Training should not stop as an employee settles into their position. You should continue coaching your workforce, providing opportunities to develop skills and acquire resources, to ensure that your workers feel supported and capable of performing to their highest ability. Then, if you notice that a worker is not reaching expectations — or meeting their own potential — you can move on to the next phase of performance management.
Corrective Action
If you have the right performance management processes in place, it should be easy to recognize when an employee is not performing to the standards you set. When this occurs, you need to step in and supply corrective action — or else the employee is likely to continue with costly low performance that puts your business in jeopardy.

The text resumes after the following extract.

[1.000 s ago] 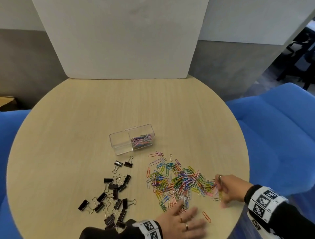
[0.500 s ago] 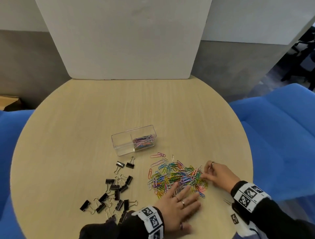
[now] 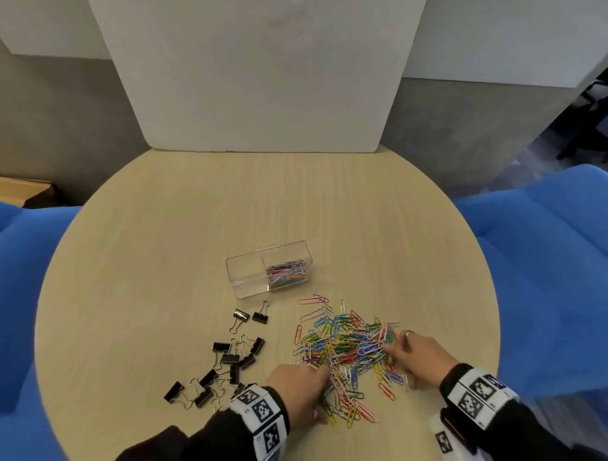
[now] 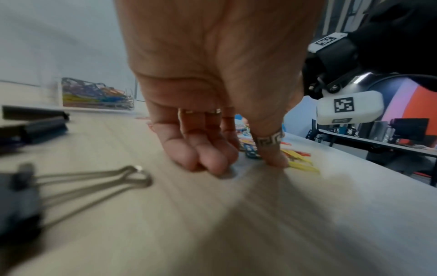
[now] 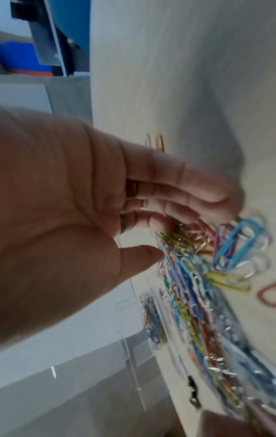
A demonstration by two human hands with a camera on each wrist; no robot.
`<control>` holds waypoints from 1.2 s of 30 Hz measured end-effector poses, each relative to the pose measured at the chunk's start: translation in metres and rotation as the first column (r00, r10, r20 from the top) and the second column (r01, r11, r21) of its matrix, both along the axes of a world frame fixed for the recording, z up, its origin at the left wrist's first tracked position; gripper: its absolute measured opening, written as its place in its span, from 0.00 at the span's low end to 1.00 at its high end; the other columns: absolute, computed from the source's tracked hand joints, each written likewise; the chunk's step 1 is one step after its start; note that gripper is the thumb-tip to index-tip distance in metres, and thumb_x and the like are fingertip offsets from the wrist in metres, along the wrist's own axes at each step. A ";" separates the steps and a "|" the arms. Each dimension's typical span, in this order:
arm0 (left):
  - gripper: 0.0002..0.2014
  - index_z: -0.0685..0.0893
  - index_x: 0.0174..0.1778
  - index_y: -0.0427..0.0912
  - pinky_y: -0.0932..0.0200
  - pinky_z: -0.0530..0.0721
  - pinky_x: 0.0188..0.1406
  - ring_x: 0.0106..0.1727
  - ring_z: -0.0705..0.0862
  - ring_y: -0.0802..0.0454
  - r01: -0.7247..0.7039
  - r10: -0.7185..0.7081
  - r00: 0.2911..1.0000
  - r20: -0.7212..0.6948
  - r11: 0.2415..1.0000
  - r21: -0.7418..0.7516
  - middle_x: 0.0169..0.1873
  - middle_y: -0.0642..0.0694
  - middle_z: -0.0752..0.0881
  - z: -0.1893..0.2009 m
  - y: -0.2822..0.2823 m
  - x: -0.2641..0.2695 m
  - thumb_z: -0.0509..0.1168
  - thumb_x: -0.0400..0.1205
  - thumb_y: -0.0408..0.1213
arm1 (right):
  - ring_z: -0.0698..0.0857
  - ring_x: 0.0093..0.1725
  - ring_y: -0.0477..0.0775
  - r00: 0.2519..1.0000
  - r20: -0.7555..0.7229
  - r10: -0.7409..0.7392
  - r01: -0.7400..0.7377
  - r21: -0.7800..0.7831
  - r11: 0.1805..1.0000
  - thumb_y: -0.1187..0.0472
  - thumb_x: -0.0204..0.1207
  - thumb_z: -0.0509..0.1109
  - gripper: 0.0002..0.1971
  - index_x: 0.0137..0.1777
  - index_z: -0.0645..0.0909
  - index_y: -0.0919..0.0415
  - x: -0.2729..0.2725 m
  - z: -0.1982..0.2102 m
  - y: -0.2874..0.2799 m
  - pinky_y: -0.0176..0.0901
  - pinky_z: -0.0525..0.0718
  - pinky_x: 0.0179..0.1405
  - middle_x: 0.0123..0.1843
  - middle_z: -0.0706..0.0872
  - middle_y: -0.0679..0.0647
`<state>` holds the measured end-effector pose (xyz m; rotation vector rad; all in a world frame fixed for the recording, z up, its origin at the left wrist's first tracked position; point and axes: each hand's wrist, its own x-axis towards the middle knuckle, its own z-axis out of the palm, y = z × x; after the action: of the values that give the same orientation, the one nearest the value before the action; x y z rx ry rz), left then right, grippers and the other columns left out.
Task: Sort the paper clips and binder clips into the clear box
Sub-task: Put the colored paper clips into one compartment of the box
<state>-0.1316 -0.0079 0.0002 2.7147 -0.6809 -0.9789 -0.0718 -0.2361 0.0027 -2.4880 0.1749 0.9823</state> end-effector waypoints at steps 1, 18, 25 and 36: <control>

Corrective action is warranted only after a worker has been fully onboarded and is capable of functioning properly within their role. During this phase, you need to uncover reasons for a team member’s poor performance, inform the worker of the problem and work together to create a plan for improving the situation.
Though corrective action sounds threatening, it usually requires no more than an informal, one-on-one meeting with the low-performing individual. During this meeting, you should provide a verbal warning about ongoing performance issues and discuss why they are occurring and how a worker should proceed going forward.
It is important that you listen to your worker, especially if many members of your team are failing performance standards in the same way or at the same time. It is possible that you are failing to support your staff in some crucial way, which would mean that you need to correct your own behavior or actions.
If the first informal meeting does not change an employee’s behavior in a meaningful way, you might need to engage them with additional corrective action. A written warning can feel weightier to an employee, and a formal meeting with documented evidence of poor performance can make it clear to a worker that their behavior must change. If a second corrective action is not enough to alter employee performance, you have little choice but to move on to the third and final phase of performance management.
Termination
When coaching and corrective action fail to help an employee perform to the standards you set, you must be willing and able to discharge that employee. Many business leaders try to avoid termination as much as possible, but the truth is that neglecting to discharge workers who consistently fail your organization puts your business at serious risk of failure. Every dollar you spend should contribute to success, and if a worker proves time and again that their wages are not supporting your goals and mission, you need to commit to letting them go.
Performance management does not have to be incredibly complex. While your startup remains small, you can oversee each of the three critical phases of performance management yourself — but it is imperative that you understand the processes you use, so you can adapt them as your organization grows.